Before we proceed, let’s see what SR is doing when it’s minimized – attaching a debugger while the game is minimized and stopping execution a few times is bound to reveal the most frequently executed code spot. The answer is actually fairly obvious:

>	ntdll.dll!_NtDelayExecution@8()
 	KernelBase.dll!SleepEx()
 	KernelBase.dll!_Sleep@4()
 	SaintsRowTheThird_DX11.exe!00dc86eb()
 	[Frames below may be incorrect and/or missing, no symbols loaded for SaintsRowTheThird_DX11.exe]
 	kernel32.dll!@BaseThreadInitThunk@12()
 	ntdll.dll!__RtlUserThreadStart()
 	ntdll.dll!__RtlUserThreadStart@8()

As any sensibly coded game should do, SR is sleeping a lot when minimized (because there is no point to the game hogging resources while it’s idling in the taskbar) – to be precise, it sleeps for as long as 500ms. That is nice, but how does it relate to other processes acting slow?

Devil is in the details – if we refer to MSDN docs for a WH_KEYBOARD_LL hook type, something very suspicious is mentioned (text emphasis added by me):

This hook is called in the context of the thread that installed it. The call is made by sending a message to the thread that installed the hook. Therefore, the thread that installed the hook must have a message loop.

That’s the catch! Turns out, the way this specific hook works requires immediate input from the application which installed them – “sending” is synchronous, “posting” would be asynchronous. You may think of it like this – each process in the system, upon receiving a keyboard input message, pokes SR’s process by sending it a message:

“Hey, here is my keyboard input – may you process it? Oh yes, sure, I’ll wait.”

Suddenly, sleeping changes from a good practice to a horrible, horrible idea. Because of this hook, any process receiving keyboard input waits for SR to wake up from this sleep and process the message before jumping back to its own code and processing the input! This is exactly the reason SR limits typing speed to approximately 2 characters per second when minimized. Scary.

Fixes

How do we fix it? Of course, we could just remove the offending sleep call, but that would make SR spin needlessly when minimized. If there only was a way to sleep and wake up when SR needs to process the message…

…or is there?

Thankfully, there is – MsgWaitForMultipleObjects can do exactly what we need. We can even specify what specific messages we want to wake up on. Initially, I expected the game needs to wait for a QS_INPUT type of messages (that is, any input from mouse, keyboard or raw input), however this was not the case.
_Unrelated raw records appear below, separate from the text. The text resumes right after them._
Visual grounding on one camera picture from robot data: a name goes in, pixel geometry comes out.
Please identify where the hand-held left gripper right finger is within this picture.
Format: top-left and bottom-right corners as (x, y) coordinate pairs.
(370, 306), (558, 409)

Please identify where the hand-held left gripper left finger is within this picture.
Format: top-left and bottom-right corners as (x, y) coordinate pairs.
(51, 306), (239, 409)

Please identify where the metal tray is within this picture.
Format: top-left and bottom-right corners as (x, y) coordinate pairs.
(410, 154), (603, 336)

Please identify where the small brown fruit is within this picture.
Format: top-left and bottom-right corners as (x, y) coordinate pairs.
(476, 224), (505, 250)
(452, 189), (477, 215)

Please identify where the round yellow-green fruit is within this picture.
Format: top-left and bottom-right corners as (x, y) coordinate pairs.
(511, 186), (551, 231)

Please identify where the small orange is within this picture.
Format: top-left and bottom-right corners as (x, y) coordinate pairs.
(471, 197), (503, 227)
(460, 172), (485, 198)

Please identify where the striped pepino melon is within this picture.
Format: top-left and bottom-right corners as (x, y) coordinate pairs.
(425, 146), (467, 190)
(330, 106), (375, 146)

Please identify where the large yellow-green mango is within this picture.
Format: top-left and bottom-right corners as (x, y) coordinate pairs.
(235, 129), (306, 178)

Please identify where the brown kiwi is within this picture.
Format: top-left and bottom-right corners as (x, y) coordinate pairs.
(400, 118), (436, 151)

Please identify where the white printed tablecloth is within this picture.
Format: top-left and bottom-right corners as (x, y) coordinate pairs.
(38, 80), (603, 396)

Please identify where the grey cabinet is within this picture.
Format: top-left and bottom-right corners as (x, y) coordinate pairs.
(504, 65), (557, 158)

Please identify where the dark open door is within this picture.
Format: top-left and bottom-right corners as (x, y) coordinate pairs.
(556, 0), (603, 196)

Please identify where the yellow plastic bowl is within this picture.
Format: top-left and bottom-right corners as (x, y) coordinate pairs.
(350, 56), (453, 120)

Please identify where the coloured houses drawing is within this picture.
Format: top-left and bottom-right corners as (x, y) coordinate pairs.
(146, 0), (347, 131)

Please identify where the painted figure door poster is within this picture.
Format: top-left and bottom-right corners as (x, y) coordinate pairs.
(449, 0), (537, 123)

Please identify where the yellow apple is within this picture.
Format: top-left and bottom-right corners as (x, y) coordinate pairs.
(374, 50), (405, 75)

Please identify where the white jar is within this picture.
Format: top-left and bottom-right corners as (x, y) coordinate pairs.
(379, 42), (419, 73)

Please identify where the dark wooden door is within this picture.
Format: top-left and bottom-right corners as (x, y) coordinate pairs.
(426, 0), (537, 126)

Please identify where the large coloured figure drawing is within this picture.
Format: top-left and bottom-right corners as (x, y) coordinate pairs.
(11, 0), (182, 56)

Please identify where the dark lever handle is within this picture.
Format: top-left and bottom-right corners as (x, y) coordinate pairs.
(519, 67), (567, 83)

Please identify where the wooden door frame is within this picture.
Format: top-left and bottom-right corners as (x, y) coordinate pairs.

Recall what was said about the way this hook notifies the thread which installed the hook, though – it does so by sending a message, therefore we need to wake up if any message is sent to the thread. Thankfully we have QS_SENDMESSAGE to do just that!

A simple replacement function injected instead of a stock sleep call does the trick wonderfully. This “message sleep” will sleep for dwMilliseconds (in our case, 500ms), unless a message is sent to the process – if that happens, it will wake up immediately.

void MsgSleep( DWORD dwMilliseconds )
{
  MsgWaitForMultipleObjects( 0, nullptr, FALSE, dwMilliseconds, QS_SENDMESSAGE );
}

I can now minimize the game and type full speed – success!

Appendix

An important thing to note is that in this case I concentrated purely on preventing an issue caused by using a keyboard input message hook. In reality, you would rather ask yourself a question – do you really, REALLY, REALLY need your application to install global message hooks? And if it does, do they really have to be in global scope and not just per thread?

You see, Saints Row: The Third did not need them.

My proposed fix is not present in the game patch (13 Oct edit) anymore – because, at a later point, I went back and checked if SR really needs those hooks. Turns out it does not, and removing them avoids any issues investigated above.

Finding fixes is a neat thing, but sometimes it’s even better to take a step back and look at the bigger picture. In this case, it paid off.

EDITS:
October 14, 2018: Rephrased a sentence to be more accurate.

  1. If you were ever to say “but running games as admin is totally safe and does no harm!” – well, that is one of (several) reasons why it may not be a good idea.